Matthew: “But, isn’t she American?”
Lady Violet: “Exactly.”
O’Brien: “Oh yes, we’re all essential until we get sacked.”
Matthew: “We’re brothers-in-law with high minded wives. We better stick together.”
Robert: “Hello, Mama. Can I tempt you to one of these new cocktails?”
Lady Violet: “No, I don’t think so. They look too exciting for so early in the evening. Don’t you think so, Carson?”
Carson: “Better avoided, m’lady.”
Matthew: “I want [Tom] to be my best man.”
Isobel: “Bravo! Well said!”
Sybil: “Do you really mean it?”
Matthew: “I’ve told you before, if we’re mad enough to take on the Crawley girls, we have to stick together.”
Mary: “Thank you, Matthew. Thank you so much.”

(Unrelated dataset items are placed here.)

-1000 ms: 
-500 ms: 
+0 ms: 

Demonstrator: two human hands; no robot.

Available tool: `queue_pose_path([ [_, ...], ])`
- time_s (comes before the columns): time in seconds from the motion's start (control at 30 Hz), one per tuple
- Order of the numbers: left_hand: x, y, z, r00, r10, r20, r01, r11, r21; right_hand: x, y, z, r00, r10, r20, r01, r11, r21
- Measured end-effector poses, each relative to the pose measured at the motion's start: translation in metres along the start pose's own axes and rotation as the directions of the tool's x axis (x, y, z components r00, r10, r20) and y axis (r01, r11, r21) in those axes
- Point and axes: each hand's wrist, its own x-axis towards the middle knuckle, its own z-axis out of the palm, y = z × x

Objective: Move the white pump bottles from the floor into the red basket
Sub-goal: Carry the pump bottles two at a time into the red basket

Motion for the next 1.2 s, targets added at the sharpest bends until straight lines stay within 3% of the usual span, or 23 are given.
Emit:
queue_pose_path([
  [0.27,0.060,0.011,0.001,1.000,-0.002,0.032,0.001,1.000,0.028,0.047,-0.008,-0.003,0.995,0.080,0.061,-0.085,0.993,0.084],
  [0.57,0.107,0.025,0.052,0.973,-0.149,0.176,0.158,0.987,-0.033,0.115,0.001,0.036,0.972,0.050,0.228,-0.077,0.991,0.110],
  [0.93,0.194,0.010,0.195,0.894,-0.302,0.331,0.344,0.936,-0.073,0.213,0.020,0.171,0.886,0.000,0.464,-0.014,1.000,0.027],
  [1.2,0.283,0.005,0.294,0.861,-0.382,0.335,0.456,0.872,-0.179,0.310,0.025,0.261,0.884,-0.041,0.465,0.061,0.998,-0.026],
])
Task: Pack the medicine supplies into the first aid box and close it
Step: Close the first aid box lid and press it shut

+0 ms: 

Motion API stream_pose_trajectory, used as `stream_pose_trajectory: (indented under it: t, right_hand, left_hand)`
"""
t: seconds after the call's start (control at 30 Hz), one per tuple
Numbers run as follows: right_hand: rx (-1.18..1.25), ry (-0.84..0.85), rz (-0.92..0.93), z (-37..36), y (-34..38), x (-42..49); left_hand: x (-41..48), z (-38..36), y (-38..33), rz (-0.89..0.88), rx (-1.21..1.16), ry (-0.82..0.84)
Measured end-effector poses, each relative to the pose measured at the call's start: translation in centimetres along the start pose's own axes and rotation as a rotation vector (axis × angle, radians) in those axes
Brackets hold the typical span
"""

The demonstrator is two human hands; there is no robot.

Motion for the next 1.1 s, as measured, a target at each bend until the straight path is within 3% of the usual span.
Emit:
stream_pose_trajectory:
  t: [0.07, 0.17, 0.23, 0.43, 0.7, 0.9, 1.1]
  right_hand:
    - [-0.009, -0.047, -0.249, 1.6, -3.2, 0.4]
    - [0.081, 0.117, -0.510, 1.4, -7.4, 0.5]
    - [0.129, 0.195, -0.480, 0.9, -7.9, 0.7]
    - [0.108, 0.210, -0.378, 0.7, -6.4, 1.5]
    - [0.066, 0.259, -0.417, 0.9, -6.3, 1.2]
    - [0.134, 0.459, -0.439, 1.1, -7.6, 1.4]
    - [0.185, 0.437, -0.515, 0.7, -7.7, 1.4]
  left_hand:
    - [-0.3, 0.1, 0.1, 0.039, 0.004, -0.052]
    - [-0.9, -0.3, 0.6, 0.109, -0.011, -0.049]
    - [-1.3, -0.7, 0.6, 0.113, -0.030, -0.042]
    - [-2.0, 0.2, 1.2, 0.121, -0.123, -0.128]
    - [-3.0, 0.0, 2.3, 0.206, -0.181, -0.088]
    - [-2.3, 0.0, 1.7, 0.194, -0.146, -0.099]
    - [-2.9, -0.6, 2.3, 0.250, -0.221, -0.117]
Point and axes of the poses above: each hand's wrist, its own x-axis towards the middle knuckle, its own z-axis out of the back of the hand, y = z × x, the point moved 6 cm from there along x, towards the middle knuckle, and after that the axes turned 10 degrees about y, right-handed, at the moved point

Lady Violet: “You weren’t the first drunk in that dining room, I can assure you.”
Tom: “Only the first Republican.”
Lady Violet: “Well, you’ve got me there.”
Tom: “They’re forcing me into a morning coat.”
Matthew: “He has no say in it?”
Lady Violet: “No, he hasn’t. And, nor do you.”
Martha: “Nothing ever alters for you people, does it? Revolutions erupt and monarchies crash to the ground and the groom still cannot see the bride before the wedding.”
Lady Violet: “You Americans never understand the importance of tradition.”
Martha: “Yes, we do. We just don’t give it power over us. History and tradition took Europe into a world war. Maybe you should think about letting go of its hand.”
Anna: “What I see is a good man, m’lady. And, they’re not like buses. There won’t be another along in ten minutes’ time.”